EXERCISE BRIEF:
Copy exactly the line containing "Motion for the" and each line after it to the end of the listing, and output nothing else.

BEGIN

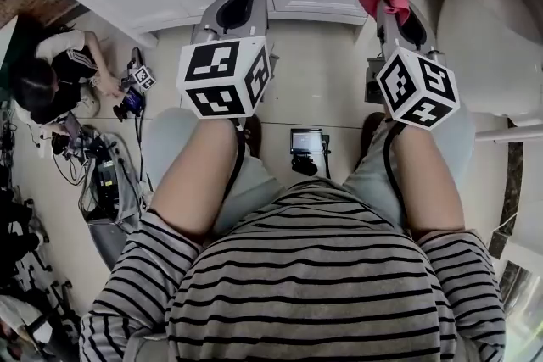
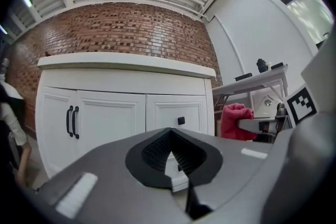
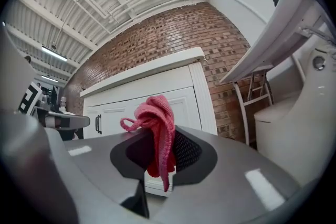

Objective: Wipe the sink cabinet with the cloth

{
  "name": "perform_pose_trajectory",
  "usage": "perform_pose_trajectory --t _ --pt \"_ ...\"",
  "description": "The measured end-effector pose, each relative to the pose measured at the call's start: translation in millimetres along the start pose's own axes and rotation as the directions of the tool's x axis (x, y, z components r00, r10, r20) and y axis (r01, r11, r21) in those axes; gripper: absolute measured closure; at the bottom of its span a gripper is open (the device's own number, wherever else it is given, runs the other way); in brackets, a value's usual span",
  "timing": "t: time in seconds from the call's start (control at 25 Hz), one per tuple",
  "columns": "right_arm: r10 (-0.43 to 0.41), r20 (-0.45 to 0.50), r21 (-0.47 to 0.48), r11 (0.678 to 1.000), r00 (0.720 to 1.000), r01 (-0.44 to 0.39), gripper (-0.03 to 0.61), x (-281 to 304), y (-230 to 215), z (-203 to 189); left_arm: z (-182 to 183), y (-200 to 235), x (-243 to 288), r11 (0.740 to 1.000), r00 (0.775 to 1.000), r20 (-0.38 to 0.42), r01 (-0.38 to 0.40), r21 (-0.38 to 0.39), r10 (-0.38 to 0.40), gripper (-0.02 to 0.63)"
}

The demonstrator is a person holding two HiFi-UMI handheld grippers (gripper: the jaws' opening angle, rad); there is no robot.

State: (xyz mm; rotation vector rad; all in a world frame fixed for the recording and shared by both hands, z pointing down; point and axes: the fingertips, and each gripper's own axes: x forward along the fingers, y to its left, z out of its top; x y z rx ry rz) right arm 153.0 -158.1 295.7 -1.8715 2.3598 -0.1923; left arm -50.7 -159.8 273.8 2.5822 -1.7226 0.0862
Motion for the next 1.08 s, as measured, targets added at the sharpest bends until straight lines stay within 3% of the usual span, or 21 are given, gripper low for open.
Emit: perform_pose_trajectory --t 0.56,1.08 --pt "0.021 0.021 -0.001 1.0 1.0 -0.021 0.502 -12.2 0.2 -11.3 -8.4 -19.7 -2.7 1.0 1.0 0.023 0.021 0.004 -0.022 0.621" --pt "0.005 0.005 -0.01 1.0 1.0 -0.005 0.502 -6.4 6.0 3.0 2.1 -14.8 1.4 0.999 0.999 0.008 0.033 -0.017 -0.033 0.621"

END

RESULT FOR THIS EXERCISE:
Motion for the next 1.08 s, as measured, targets added at the sharpest bends until straight lines stay within 3% of the usual span, or 21 are given, gripper low for open.
Emit: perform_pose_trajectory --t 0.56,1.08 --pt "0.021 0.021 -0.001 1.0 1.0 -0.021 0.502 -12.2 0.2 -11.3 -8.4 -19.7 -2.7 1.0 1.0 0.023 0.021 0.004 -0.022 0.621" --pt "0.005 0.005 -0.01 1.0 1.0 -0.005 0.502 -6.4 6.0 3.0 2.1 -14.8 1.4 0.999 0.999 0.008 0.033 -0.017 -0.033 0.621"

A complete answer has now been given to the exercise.